June 18, 2012 at 4:58 pm #51927
McLeod2012MemberDid you get this from simplyshredded.com? I was also about to start this program, however I'm doing DB
June 18, 2012 at 7:40 pm #51928
FBGBMemberYeah man. I've been on this program for a few weeks and absolutely love it. One thing I did though to tweak it was switch the lower body strength day with the lower body hypertrophy day and it has worked wonders.
June 21, 2012 at 1:13 am #51929
McLeod2012MemberAwesome, I'm so pumped. I've done the first two power days and I'm already really sore. Haha. Did you just work through the soreness?
June 22, 2012 at 2:26 am #51930
FBGBMemberYeah don't worry you'll get used to the soreness. It takes a couple weeks but as for right now keep pushing through it man! Trust me you won't regret it.
June 22, 2012 at 11:26 am #51931
Richard SchmittModeratorI looked onto that website, and into his program…his training looks intense and worth-wild! Even saw a HIIT/Sprint layout on another link.
June 23, 2012 at 3:48 am #51932
McLeod2012Memberthis is probably the “funnest” program ive ever done. coming from a powerlifter to a bodybuilder it satisfies both. love it.

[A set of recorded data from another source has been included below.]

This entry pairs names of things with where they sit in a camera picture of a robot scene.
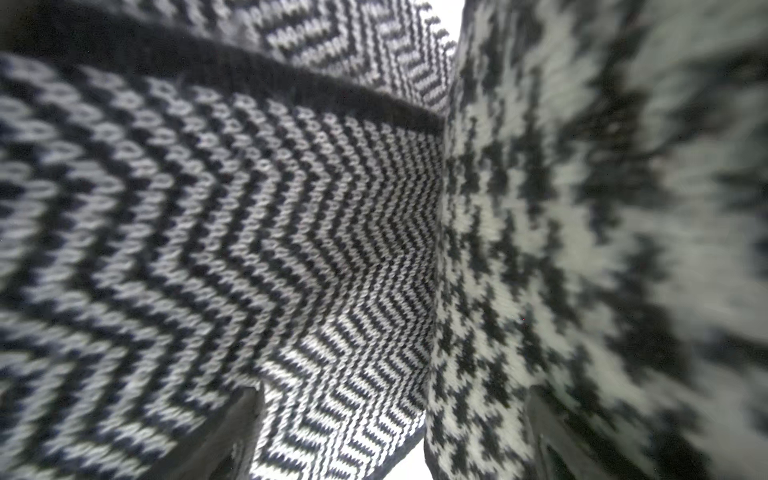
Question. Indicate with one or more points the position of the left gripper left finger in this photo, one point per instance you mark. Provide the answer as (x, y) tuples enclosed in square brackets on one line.
[(222, 447)]

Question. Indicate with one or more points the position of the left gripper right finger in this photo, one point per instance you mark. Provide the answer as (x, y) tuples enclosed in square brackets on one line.
[(563, 446)]

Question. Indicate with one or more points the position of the black white patterned knit scarf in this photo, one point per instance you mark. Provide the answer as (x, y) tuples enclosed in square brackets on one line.
[(396, 232)]

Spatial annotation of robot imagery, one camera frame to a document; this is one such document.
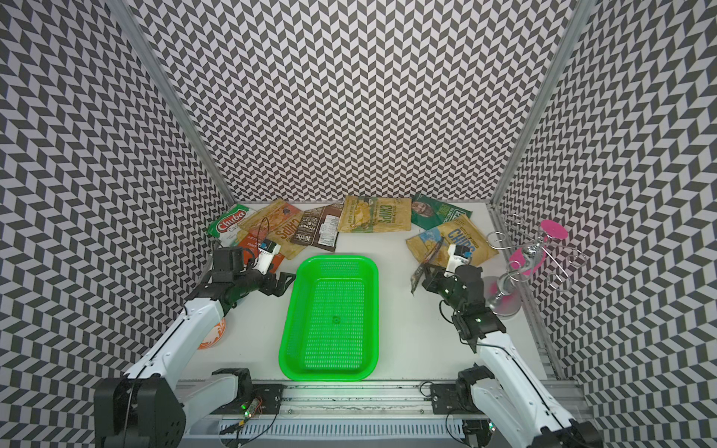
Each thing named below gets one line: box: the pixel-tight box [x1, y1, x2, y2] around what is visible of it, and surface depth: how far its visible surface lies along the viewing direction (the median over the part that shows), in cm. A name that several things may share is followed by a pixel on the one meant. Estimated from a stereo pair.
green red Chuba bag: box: [208, 202, 258, 248], surface depth 110 cm
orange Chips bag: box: [236, 199, 307, 261], surface depth 110 cm
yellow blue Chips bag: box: [405, 213, 500, 268], surface depth 106 cm
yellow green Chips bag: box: [337, 195, 412, 233], surface depth 114 cm
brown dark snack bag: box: [290, 202, 344, 253], surface depth 110 cm
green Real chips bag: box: [410, 194, 473, 230], surface depth 114 cm
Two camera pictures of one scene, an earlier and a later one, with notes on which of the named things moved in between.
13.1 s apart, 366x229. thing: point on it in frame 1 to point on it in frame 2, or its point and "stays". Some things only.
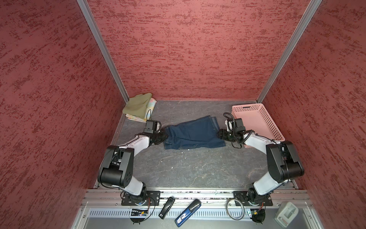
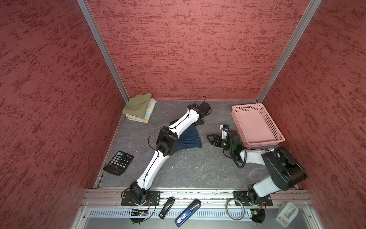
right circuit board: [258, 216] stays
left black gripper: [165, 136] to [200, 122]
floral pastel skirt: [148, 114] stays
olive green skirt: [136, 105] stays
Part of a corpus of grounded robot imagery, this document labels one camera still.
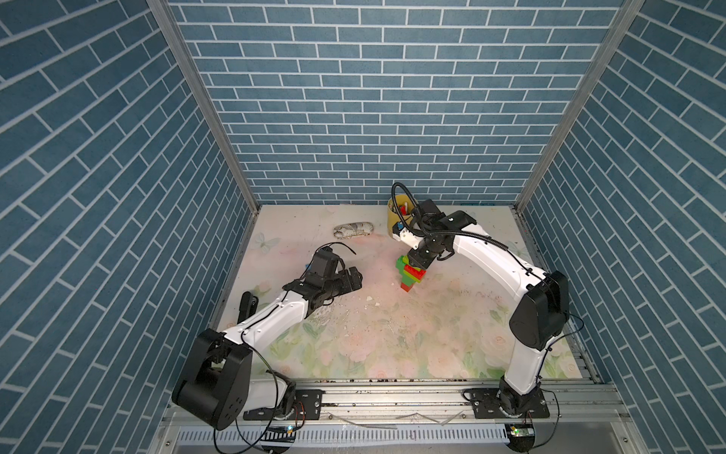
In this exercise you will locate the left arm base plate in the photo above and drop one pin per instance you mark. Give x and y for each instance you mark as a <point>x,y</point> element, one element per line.
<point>304,404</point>

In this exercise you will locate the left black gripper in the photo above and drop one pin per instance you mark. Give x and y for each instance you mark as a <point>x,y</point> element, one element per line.
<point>346,284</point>

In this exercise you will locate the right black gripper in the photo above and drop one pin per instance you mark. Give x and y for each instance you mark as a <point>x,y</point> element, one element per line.
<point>415,261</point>

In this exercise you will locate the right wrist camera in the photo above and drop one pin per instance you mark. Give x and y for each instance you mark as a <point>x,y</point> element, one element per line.
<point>400,233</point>

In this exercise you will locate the red long lego brick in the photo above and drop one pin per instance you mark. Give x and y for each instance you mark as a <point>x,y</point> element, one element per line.
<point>419,273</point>

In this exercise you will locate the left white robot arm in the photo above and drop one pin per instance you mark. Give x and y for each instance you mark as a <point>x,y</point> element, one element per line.
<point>216,383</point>

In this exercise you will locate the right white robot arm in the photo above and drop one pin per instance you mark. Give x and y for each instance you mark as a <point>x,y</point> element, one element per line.
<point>542,301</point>

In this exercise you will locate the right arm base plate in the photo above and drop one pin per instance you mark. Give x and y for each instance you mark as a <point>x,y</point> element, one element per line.
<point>505,403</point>

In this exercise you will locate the floral table mat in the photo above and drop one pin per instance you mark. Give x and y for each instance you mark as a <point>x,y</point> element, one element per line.
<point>453,324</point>

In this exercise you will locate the lime lego brick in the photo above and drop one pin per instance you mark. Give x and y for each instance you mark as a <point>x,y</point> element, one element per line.
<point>408,280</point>
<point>403,265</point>

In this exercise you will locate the yellow cup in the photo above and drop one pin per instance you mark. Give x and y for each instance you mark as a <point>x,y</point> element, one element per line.
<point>401,205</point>

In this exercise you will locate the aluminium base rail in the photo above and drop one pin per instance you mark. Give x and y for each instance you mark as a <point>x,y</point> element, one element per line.
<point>571,416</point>

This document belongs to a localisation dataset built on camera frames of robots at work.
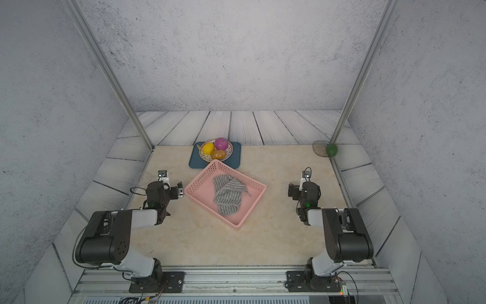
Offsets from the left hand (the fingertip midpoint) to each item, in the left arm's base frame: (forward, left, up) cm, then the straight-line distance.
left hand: (173, 181), depth 95 cm
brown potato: (+21, -20, -3) cm, 29 cm away
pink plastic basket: (-1, -12, -8) cm, 15 cm away
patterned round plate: (+22, -14, -7) cm, 26 cm away
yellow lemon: (+26, -14, -3) cm, 30 cm away
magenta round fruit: (+28, -21, -1) cm, 35 cm away
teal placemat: (+20, -29, -7) cm, 36 cm away
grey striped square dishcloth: (-4, -26, -5) cm, 27 cm away
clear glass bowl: (+28, -82, -6) cm, 87 cm away
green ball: (+24, -88, -4) cm, 91 cm away
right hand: (-2, -64, 0) cm, 64 cm away
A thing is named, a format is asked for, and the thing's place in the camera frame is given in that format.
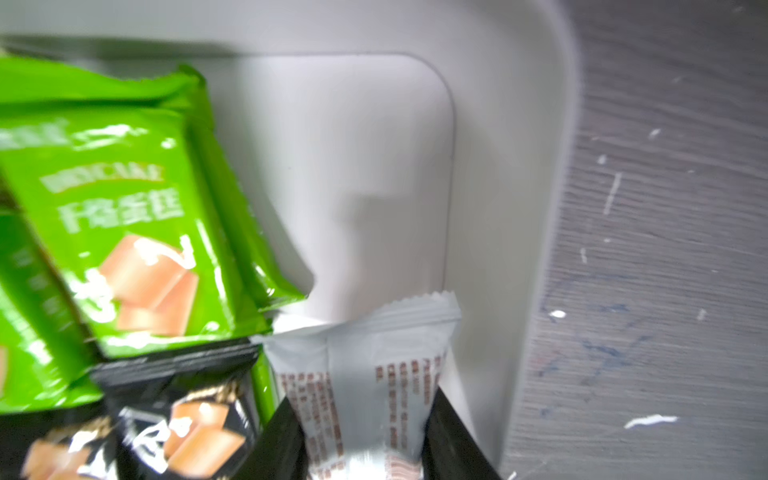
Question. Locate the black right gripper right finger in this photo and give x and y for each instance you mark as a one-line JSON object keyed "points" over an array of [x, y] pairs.
{"points": [[449, 451]]}

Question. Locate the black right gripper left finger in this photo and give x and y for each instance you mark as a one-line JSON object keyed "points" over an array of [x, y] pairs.
{"points": [[279, 453]]}

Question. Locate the white cookie packet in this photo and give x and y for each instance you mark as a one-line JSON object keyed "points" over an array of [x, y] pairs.
{"points": [[363, 390]]}

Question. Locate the white storage box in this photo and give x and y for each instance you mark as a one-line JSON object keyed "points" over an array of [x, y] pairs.
{"points": [[388, 148]]}

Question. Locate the black cookie packet middle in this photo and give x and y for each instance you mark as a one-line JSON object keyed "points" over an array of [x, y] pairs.
{"points": [[183, 415]]}

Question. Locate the black cookie packet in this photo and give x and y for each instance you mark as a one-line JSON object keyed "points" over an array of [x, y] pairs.
{"points": [[71, 443], [183, 415]]}

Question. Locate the black cookie packet left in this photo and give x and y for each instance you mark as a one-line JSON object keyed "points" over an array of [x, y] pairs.
{"points": [[71, 443]]}

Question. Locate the green cookie packet middle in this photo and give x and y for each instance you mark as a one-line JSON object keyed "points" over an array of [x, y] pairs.
{"points": [[130, 196]]}

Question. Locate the green cookie packet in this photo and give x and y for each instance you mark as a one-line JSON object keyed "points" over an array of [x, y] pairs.
{"points": [[45, 358], [130, 196]]}

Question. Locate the green cookie packet left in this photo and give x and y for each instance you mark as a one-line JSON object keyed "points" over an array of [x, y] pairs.
{"points": [[45, 358]]}

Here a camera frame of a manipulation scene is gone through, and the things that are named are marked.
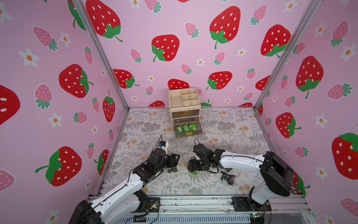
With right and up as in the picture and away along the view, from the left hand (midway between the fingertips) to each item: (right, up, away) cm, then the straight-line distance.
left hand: (177, 156), depth 81 cm
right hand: (+9, -7, +3) cm, 12 cm away
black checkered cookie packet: (+31, -13, +1) cm, 34 cm away
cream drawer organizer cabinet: (+4, +33, +11) cm, 35 cm away
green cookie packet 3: (+5, +16, +14) cm, 22 cm away
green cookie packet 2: (+1, +15, +12) cm, 20 cm away
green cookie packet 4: (+10, -11, +3) cm, 15 cm away
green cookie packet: (+10, +17, +14) cm, 24 cm away
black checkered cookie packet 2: (+32, -9, +5) cm, 34 cm away
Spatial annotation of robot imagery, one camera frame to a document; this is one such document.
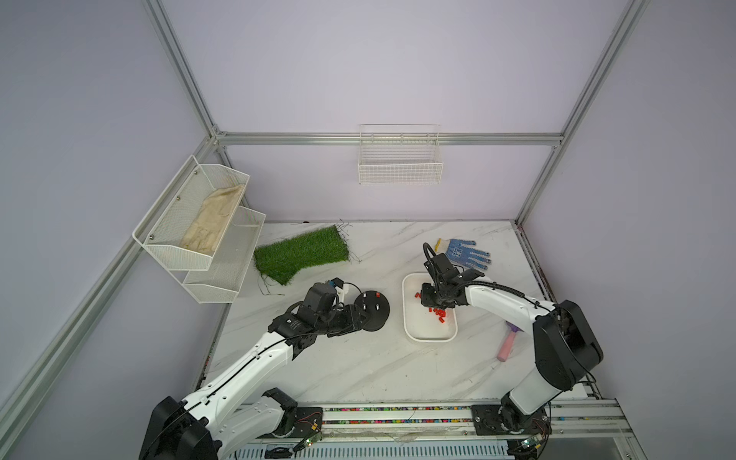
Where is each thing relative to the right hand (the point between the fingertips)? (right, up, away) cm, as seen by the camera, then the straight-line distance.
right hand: (429, 301), depth 91 cm
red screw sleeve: (-17, +3, -5) cm, 18 cm away
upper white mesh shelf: (-71, +23, -13) cm, 76 cm away
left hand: (-21, -3, -13) cm, 25 cm away
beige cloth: (-64, +23, -14) cm, 69 cm away
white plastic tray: (-3, -6, -3) cm, 8 cm away
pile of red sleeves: (+4, -4, +3) cm, 6 cm away
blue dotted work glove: (+15, +15, +20) cm, 29 cm away
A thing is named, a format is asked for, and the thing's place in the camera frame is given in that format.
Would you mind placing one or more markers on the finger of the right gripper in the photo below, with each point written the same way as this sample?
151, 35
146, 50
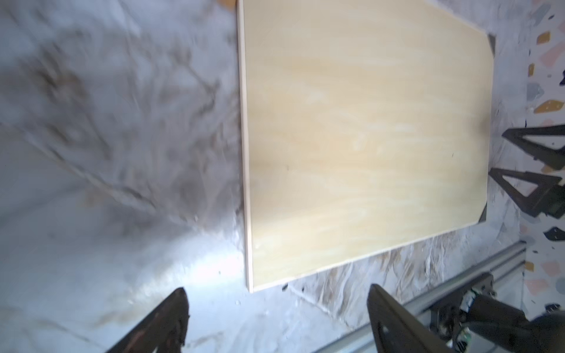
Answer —
534, 194
554, 158

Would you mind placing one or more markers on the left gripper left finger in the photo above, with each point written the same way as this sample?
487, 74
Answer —
162, 330

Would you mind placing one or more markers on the light wooden board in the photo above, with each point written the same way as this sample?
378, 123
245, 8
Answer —
365, 127

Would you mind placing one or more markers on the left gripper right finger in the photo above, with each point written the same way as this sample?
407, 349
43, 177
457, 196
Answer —
395, 329

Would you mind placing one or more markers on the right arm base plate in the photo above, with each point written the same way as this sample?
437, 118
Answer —
446, 312

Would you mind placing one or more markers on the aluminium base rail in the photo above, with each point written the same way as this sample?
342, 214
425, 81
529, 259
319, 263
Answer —
499, 268

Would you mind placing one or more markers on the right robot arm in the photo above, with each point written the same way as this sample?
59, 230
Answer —
509, 328

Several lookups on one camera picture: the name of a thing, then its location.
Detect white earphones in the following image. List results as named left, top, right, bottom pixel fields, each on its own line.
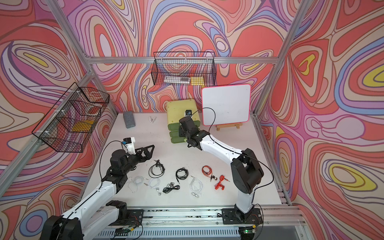
left=126, top=176, right=146, bottom=193
left=144, top=178, right=162, bottom=196
left=190, top=176, right=203, bottom=198

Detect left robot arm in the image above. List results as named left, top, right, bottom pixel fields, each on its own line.
left=40, top=145, right=155, bottom=240

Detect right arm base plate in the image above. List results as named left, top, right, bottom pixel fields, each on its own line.
left=217, top=208, right=264, bottom=226

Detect wooden easel stand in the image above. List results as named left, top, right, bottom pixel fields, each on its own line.
left=216, top=123, right=243, bottom=131

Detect white earphones far left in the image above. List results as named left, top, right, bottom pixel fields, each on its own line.
left=126, top=176, right=146, bottom=193

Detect green drawer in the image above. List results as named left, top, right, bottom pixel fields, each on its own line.
left=168, top=121, right=201, bottom=131
left=170, top=131, right=186, bottom=138
left=171, top=137, right=187, bottom=144

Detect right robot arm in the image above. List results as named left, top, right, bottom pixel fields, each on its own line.
left=179, top=116, right=264, bottom=220

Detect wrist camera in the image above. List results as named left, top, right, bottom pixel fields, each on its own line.
left=122, top=137, right=136, bottom=155
left=185, top=110, right=192, bottom=117

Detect white earphones middle left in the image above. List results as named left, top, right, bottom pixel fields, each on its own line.
left=144, top=178, right=162, bottom=196

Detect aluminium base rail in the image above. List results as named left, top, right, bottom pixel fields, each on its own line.
left=94, top=205, right=313, bottom=240

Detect white earphones right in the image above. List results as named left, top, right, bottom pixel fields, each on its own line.
left=190, top=176, right=203, bottom=198

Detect red earphones bundled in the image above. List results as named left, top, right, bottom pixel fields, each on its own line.
left=215, top=175, right=229, bottom=190

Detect left black wire basket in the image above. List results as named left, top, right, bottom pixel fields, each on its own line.
left=32, top=83, right=110, bottom=153

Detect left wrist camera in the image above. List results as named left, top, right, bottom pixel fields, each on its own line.
left=122, top=137, right=136, bottom=155

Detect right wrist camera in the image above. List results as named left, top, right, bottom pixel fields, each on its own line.
left=185, top=110, right=192, bottom=117

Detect red earphones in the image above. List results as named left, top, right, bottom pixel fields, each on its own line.
left=215, top=175, right=229, bottom=190
left=202, top=165, right=217, bottom=181

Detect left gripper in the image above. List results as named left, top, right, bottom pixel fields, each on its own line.
left=120, top=145, right=154, bottom=176

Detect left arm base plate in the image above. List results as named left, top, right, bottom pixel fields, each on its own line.
left=119, top=209, right=144, bottom=226

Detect pink framed whiteboard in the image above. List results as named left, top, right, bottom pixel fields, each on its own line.
left=202, top=84, right=251, bottom=126

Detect back black wire basket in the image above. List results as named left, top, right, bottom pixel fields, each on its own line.
left=151, top=51, right=217, bottom=87

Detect black wire basket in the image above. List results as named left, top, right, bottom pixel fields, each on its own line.
left=32, top=83, right=110, bottom=153
left=151, top=51, right=217, bottom=87

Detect grey sponge block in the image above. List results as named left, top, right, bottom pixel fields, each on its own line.
left=123, top=111, right=136, bottom=129

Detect yellow green drawer cabinet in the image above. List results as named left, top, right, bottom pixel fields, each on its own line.
left=166, top=99, right=201, bottom=144

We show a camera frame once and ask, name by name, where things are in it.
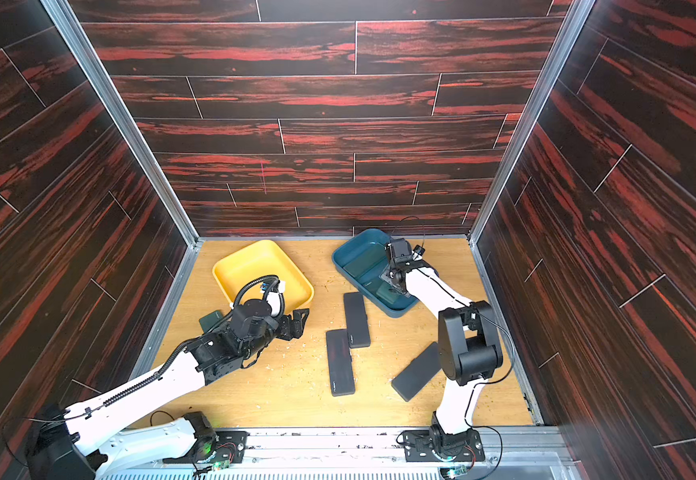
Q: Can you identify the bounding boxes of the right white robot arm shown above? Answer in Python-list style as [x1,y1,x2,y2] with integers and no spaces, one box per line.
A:
[382,238,503,440]

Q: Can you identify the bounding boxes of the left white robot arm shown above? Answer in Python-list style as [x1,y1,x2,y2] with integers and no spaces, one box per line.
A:
[24,299,309,479]

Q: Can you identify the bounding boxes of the teal plastic storage tray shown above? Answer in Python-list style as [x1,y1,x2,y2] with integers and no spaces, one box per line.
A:
[332,229,418,318]

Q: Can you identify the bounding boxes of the black pencil case upper middle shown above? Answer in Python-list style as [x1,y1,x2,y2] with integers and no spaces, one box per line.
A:
[343,292,371,349]

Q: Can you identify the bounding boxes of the black pencil case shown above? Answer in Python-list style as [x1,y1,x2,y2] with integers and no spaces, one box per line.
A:
[343,292,371,349]
[326,329,356,397]
[391,342,441,402]

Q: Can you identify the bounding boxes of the yellow plastic storage tray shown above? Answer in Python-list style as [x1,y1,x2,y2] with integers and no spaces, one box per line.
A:
[212,240,314,314]

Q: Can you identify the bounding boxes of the black pencil case lower middle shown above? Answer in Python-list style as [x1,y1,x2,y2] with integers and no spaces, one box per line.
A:
[326,329,356,397]

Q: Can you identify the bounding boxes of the black pencil case right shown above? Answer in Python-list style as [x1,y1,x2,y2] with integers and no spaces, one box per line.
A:
[391,342,441,402]

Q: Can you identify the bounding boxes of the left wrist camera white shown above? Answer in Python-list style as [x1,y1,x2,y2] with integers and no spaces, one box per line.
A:
[260,278,286,309]

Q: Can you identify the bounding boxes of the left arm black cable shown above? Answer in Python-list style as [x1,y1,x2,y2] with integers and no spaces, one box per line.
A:
[83,274,283,415]

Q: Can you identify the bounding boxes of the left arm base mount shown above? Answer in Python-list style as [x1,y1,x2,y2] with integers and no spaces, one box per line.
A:
[162,430,249,468]

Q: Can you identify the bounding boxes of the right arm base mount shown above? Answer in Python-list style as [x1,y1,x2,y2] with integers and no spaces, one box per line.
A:
[396,426,485,463]

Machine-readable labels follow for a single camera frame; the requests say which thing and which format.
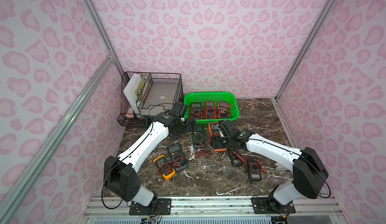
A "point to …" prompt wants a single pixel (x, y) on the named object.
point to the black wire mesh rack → (158, 92)
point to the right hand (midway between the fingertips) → (215, 142)
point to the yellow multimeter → (164, 167)
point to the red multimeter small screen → (210, 110)
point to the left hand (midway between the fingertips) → (191, 126)
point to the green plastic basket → (215, 96)
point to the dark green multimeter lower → (179, 160)
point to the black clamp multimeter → (255, 170)
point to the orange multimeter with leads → (216, 136)
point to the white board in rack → (129, 91)
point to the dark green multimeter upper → (198, 136)
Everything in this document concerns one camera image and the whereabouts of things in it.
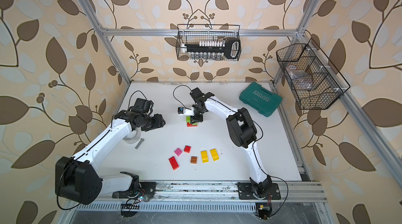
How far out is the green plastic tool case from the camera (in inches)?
40.6

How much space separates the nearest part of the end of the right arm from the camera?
742 mm

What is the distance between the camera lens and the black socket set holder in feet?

June 23, 2012 at 5:55 am #51933
FBGBMemberI'm with you there. I am absolutely in love with this program sticking with it for as long as my body can take it. One other adjustment I made to it was to keep every auxiliary exercise on the power days between 6-8 reps just so I can go hard and heavy on every set and keep them between 10-12 on the hypertrophy days to focus more on the stretch and contraction of the muscle.
June 23, 2012 at 6:59 pm #51934
McLeod2012MemberI like that idea a lot. I love mentally preparing differently for certain days.
June 29, 2012 at 6:12 pm #51935
FBGBMemberYou guys think it would be smart to follow this routine while on CNS or would this be too much?
June 29, 2012 at 6:14 pm #51936
Richard SchmittModeratorAh probably a Modified CNS or CBL SA…it seems like a lot of volume for CNS….though that wouldn't stop me from trying it. Sent from my iPod touch using Tapatalk
June 29, 2012 at 6:22 pm #51937
FBGBMemberMy mentality exactly. Don't really believe in the whole “overtraining” hype.
July 3, 2012 at 4:13 pm #51938
McLeod2012MemberI think I figured out why you switched the lower body strength and hypertrophy day. Is it because you do deadlifts for lower body?
July 3, 2012 at 5:46 pm #51939
FBGBMemberYeah I actually did both deads and squats on the lower body power day ended up paying for it though. Strained my lower back pretty bad last Friday and took this week off just to rest. Let's say it's the hardest week of my life.